Typically, medical professionals referred to non-categorizable genitalia as “ambiguous,” but intersex patients prefer the term “variant” to underscore the wide array of appearances that naturally occurring genitals may take. This reflects what intersex patients view as the compulsory normalizing of genitals for proper adult functioning and the intersex community’s push towards challenging preconceived notions of what should be considered natural. An intersexed form of resistance is the practice of referring to their corrective genital surgery as a “sex change,” or even “genital mutilation.” Once they are old enough to understand their genital expression and the implications, intersexed patients are often met with feelings of anger and betrayal towards their physicians and parents: “I have managed to calm down my murderous rage at [the] professional,” one person noted, “but i’ll probably never get over what my parents did to me by trying to kill me off.”[5] 

Additionally, shame and stigma are forced onto the bodies of intersex people and play a large role in coercion into “corrective” surgeries for both patients and their families. Stigma is defined as a mark of disgrace associated with some identity, quality, or circumstance which has a detrimental effect on the stigmatized person either socially, mentally, emotionally, or even economically. Shame occurs when the stigmatized person internalizes the stigma. One intersexed adult woman describes her experience as “absolutely dishonest, embarrassing.”[5] Intersex people often cite feelings of shame surrounding their identity, but they actively combat these instances by forming support groups or advocacy organizations. One organization in particular, the Intersex Society of North America (ISNA), was founded in 1993 in an effort to advocate for the families and intersex patients who feel as if they have been victims of the brutality and biases of the healthcare system. They also serve as a reservoir for information and have worked to educate both those afflicted and those who provide care on intersex identities, offering improvements for healthcare and handling of disorders of sex development (DSDs). 
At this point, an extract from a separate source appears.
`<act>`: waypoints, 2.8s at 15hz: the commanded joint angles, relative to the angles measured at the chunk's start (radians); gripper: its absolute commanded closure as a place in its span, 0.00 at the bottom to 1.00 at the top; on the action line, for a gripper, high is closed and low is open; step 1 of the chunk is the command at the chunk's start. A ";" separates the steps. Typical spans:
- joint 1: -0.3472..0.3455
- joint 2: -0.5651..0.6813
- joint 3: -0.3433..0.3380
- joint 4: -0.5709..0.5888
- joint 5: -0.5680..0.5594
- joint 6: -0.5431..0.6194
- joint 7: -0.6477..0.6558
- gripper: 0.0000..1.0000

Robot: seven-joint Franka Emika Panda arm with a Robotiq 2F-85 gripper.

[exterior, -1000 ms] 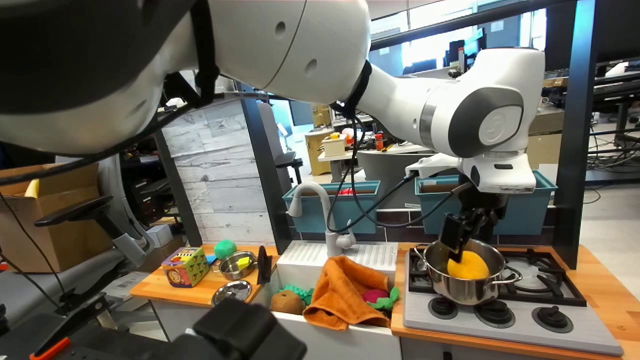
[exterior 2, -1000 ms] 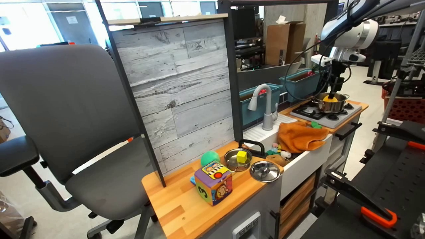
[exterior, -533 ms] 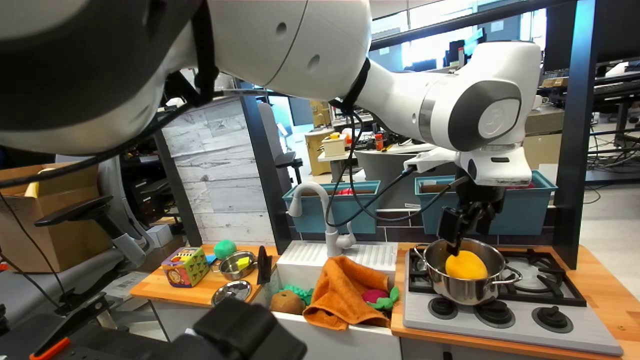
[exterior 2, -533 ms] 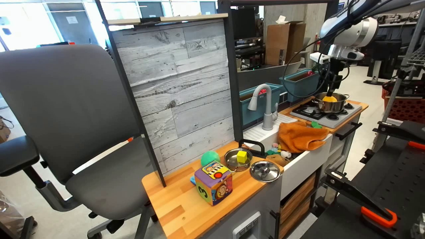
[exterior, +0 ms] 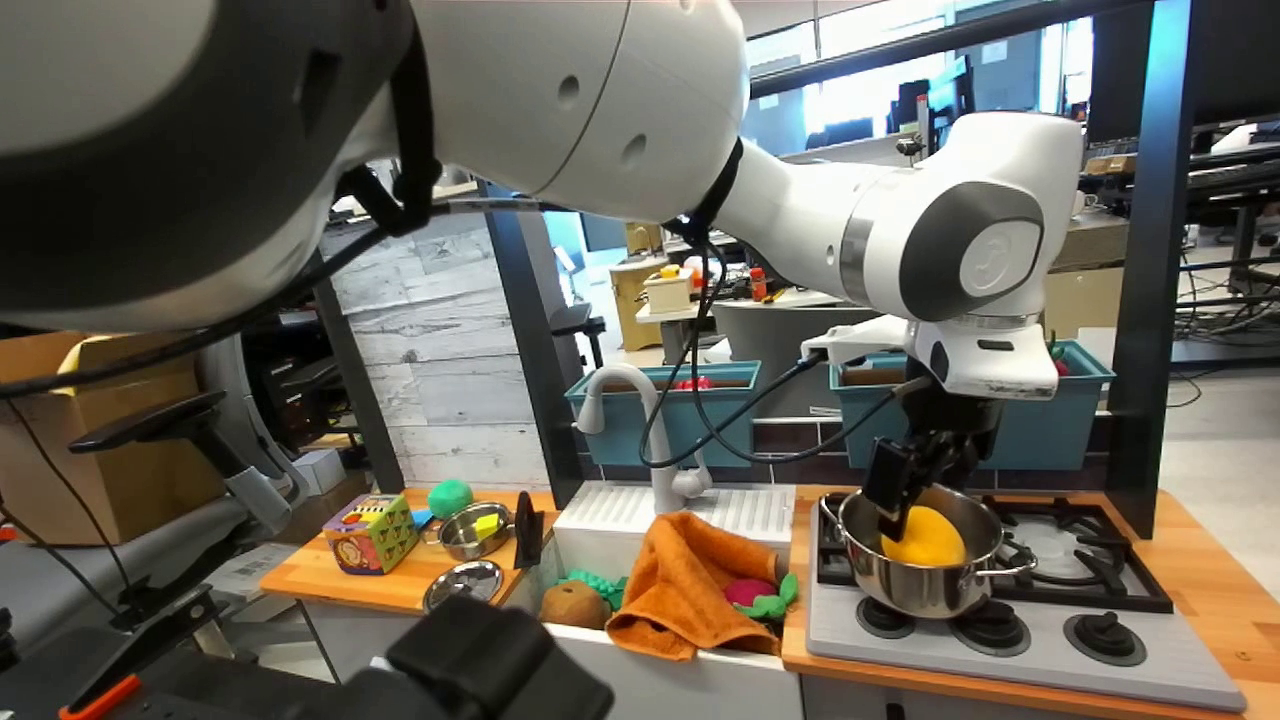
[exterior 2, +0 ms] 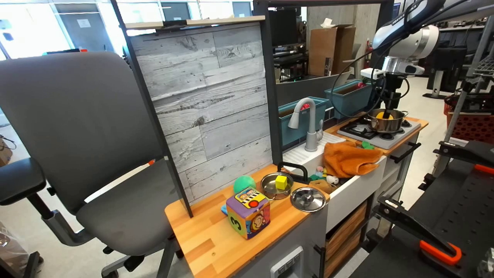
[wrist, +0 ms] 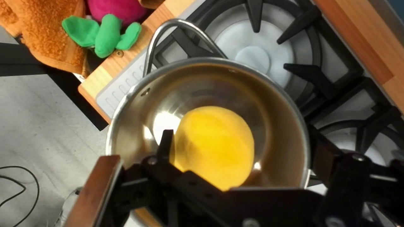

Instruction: Remove the orange ball from the silver pot and put it in the sink

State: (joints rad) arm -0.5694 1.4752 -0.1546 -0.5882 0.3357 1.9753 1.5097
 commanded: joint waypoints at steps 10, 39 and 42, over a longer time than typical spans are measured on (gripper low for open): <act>-0.028 -0.002 0.047 0.163 -0.044 -0.049 -0.021 0.00; -0.065 0.012 0.117 0.080 -0.053 -0.173 -0.202 0.00; -0.059 0.012 0.114 0.051 -0.049 -0.131 -0.195 0.00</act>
State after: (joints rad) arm -0.6280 1.4868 -0.0503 -0.5146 0.2926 1.8009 1.3034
Today, the intersex community and other grassroots organizations have witnessed immense strides in recognition by the LGBTQ+ community and legislative changes that both protect and reaffirm their gender identities. As a result of ISNA’s lobbying, there is now widespread recognition of intersex identities within the realm of healthcare as several physicians acknowledge that now is the time to reform approaches to intersex patients. For example, the National Institutes of Health’s 2006 Strategic Plan for Urology describes the clinical management and treatment of DSDs as being in a state of emergency due to multiple issues with the traditional standard of care. Also in 2006, Pediatrics published a novel standard of care which incorporates many of the concepts long proposed by the ISNA. Additionally, there have been immense strides taken in implementing patient-centered care, cautious approaches to surgery, and the cessation of misleading or outdated language such as “hermaphroditism” in clinical settings.  

These changes have made intersexed lives much more bearable. One intersex man reaffirms his identity in a manifesto for a support group called Finding Our Own Way: “I am a complete person… If my genital anatomy is other than male or female, this is not a defect or a deformity; I am as I am meant to be.”[5] The ISNA recognizes that there are still advancements that need to be made, but progress is still underway and the lives of intersex patients continues to improve with increased support, advocacy, and education. 

References 

[1] Fausto-Sterling, A. (2000). Sexing the Body: Gender Politics and the Construction of Sexuality. Basic Books. 

[2] Cox, T. (2013). Sex-determining Region Y in Mammals. Embryo Project Encyclopedia. ISSN: 1940-5030 http://embryo.asu.edu/handle/10776/6887.  

[3] Gottlieb, B., Trifiro, M. (1999). Androgen Insensitivity Syndrome. GeneReviews. University of Washington, Seattle. https://pubmed.ncbi.nlm.nih.gov/20301602/

[4]Herbst, A. L. (1973). Exogenous Hormones in Pregnancy. Clin Obstet Gynecol, 16(4), 37-50. doi: 10.1097/00003081-197312000-00003.

[5] Kessler, S. J. (1998). Lessons from the Intersexed. Rutger University Press.